:: WHAT IS NEEDED ::
Write only the count of lines that hold the word "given" in the listing.

:: COLLECTED DATA ::
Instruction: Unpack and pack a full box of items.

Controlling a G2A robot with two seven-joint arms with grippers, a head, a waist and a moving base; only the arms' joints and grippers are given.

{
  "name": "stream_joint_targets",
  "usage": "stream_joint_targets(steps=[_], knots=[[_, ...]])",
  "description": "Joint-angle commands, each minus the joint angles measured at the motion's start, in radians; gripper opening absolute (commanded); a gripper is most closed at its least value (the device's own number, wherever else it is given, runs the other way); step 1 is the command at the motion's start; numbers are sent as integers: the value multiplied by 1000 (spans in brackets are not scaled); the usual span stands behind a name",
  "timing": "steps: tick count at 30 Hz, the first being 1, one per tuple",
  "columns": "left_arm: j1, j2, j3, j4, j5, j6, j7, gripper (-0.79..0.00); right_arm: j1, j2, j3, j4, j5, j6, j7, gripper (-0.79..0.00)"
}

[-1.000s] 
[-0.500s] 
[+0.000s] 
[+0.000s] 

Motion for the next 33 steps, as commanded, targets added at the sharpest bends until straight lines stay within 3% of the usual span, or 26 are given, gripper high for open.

:: ANSWER TO THE PROBLEM ::
3